In [1]: s = "GGGGAAAGGGGGGGGGGGGGGGGGGGGGGGGGGGGGGGGGGGGGGGGGGGGGGGGGGAAATGCAACAGGGGCGGTGGGAGGCAGGGGGGGGGTGGGAGGAGGGCAGGAGCAGGGGGGCAATGTCAC"
In [2]: s[:57]
Out[2]: 'GGGGAAAGGGGGGGGGGGGGGGGGGGGGGGGGGGGGGGGGGGGGGGGGGGGGGGGGG'
so it's ~100% repeat unit. it's just that there's a ~57 base stretch of G there in the reference.

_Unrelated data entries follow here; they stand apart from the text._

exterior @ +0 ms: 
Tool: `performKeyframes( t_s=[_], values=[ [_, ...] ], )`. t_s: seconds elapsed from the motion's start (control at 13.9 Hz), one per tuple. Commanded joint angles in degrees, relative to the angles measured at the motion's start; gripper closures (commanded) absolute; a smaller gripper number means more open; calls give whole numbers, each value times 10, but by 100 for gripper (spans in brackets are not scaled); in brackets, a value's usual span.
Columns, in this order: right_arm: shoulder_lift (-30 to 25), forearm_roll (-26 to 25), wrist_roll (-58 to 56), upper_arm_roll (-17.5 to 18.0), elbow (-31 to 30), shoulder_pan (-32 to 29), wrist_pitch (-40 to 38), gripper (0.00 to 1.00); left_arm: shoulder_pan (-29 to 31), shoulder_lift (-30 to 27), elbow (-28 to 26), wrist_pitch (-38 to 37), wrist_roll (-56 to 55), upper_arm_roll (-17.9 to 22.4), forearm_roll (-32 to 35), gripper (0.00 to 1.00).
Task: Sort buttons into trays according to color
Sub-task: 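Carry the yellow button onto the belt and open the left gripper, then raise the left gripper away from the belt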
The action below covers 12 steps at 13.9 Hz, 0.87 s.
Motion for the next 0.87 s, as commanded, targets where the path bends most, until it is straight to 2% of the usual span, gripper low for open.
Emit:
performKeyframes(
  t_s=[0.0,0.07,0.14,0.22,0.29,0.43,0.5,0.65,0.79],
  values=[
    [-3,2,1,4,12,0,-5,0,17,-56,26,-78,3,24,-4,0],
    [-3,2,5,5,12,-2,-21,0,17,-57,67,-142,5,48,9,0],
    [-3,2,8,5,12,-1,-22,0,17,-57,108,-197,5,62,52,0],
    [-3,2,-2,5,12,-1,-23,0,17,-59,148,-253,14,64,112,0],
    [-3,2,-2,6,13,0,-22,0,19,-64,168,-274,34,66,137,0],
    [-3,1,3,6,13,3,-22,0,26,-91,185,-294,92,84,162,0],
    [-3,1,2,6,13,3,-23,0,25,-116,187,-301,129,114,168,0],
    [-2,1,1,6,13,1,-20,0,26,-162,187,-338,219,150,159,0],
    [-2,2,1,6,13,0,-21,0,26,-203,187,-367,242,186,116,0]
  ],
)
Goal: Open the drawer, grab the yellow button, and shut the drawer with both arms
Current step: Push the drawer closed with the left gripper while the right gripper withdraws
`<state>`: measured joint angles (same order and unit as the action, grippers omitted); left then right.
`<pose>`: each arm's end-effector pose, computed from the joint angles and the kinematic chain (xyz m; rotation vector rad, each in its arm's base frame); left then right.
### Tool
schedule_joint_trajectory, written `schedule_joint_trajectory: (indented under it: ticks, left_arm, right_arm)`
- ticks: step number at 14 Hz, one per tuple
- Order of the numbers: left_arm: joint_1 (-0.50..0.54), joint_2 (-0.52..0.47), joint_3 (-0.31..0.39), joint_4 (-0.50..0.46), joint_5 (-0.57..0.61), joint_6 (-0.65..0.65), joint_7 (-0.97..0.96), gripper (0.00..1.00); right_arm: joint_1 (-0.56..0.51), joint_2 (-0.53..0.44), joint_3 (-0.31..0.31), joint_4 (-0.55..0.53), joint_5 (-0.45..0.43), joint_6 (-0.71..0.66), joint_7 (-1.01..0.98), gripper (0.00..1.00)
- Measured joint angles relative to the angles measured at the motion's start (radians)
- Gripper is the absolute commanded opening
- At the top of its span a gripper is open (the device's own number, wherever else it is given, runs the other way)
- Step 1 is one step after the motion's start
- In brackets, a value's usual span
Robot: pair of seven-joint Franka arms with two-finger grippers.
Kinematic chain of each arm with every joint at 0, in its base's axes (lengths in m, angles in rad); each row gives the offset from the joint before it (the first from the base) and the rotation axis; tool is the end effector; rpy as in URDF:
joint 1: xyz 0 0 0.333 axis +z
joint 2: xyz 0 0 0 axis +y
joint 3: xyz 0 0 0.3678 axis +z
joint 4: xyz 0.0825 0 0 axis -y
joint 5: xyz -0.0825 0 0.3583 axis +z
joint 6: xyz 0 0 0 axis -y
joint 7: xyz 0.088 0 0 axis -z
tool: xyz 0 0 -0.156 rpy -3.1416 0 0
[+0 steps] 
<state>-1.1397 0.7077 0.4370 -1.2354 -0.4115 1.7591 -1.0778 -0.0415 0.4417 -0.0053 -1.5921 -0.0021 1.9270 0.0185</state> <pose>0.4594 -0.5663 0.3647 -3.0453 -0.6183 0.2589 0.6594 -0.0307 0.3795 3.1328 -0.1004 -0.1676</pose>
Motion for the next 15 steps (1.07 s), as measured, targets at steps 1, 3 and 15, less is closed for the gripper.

So we need to count the repeat units in the reference and the reads
here is the pair of reads:
ERR895347.233154401 177 chr1 3168351 60 126M chr2 32916480 0 TTCCTGCCCCACCCCTGCCTGGTTTTCTGGAACCCCTGGAACCAGCATCACACAAGTGAGCAAGTGGCTCTTTCCAATCTTACAACCCCCGCGGTGGAAGGAACAGGTGGAAAGATTGTTGAGACT 7<<<00B<BB7BB<0BBBB0B07B<BBBBB<BBBBBBBBBBBBBB<B<BBBBBBB<BBBBBB<<BBBBBBBBBBBBBBBBBBBBBBBBB7B7B<BBBBBBBBBBBB<BBBBBBBBBB<BBBB<<BB AS:i:125 MQ:i:0 XS:i:20 MD:Z:0C125 NM:i:1 RG:Z:ERR895347
ERR895347.233154401 113 chr2 32916480 0 57M69S chr1 3168351 0 GGGGAAAGGGGGGGGGGGGGGGGGGGGGGGGGGGGGGGGGGGGGGGGGGGGGGGGGGAAATGCAACAGGGGCGGTGGGAGGCAGGGGGGGGGTGGGAGGAGGGCAGGAGCAGGGGGGCAATGTCAC ''''''''''''''''''''''''''''''''''''''''''''''''''''B<B<0000070000000<0'000<B<BB<<0B<070B0B<<0B<B<000BBBBBBB07BBBB<BBBBBBB<77< AS:i:51 MQ:i:60 SA:Z:chr1,3167612,+,52M74S,0,2; XA:Z:chr2,-32916507,7S51M68S,0;chr2,-32916284,7S51M68S,0;chr2,-32916345,56M70S,2;chr2,-32916253,7S50M69S,0;chr2,-32916395,57M69S,3; XS:i:51 MD:Z:4G0G51 NM:i:2 RG:Z:ERR895347
and here is an example pair for the region starting with "135":
ERR899726.29422672 161 chr1 1349848 60 126M chr2 32916487 0 GACTTCCGAGGCGTCCCTTGAGGCCGCGGGGCGTCCGCGCTTACTGTTCCGGGGCTCGCGGGGCTGGAGGCCTTCCCGACCCGACCCCAGCAGGAAGCGCGGAGGCCACTAGAGGGCGGCCCAGGA BB<BBBB7B<BB7<BBBBBBBBBBB7B7BBBB7BBB7B7BBBB<BBBBBB7BBBBBB7B7BB<<BBBBBBBBBBBBB7B<BB7B<BBB<BBBBBBBBB7B7BBBBBBB<B<B0BBBB7BBBB<<<' AS:i:126 MQ:i:4 XS:i:0 MD:Z:126 NM:i:0 RG:Z:ERR899726
ERR899726.29422672 81 chr2 32916487 4 94M32S chr1 1349848 0 GGCGGAGGGGGGGGGGGGGGGGGGGGGGGGGGGGGGGGGGGGGGGGGGGGGGGGGGGGGGGGGGGGGGGGAGGGGGGGGGGGGGGGGGAGGGGGGGAGTGAGGAGGGGGCCTGGACGGGGCAGGAG '''''''''''''BBBB0B<B<BBBB0<<<0<B7000700<0000B777770B<<BB0<B0B<<B7B<000770<0BB<0B<0000<<0<BBBBB00<BBBBB0BBBBBBBBBBB7BBBBBB<<B< AS:i:83 MQ:i:60 SA:Z:chr1,1351095,-,90S36M,0,0; XA:Z:chr2,-32916353,96M30S,4;chr2,-32916264,83M43S,3; XS:i:80 MD:Z:2G2G82G5 NM:i:3 RG:Z:ERR899726
in both of these cases, we are moving the 2nd read as it has low-quality, based on the first read, which has higher quality, but, it seems we are still considering the cigar string. if we move a poorly mapped read, whose mate is mapped well, we should set the cigar string of the poorly mapped read to all matches. I don't think we do this.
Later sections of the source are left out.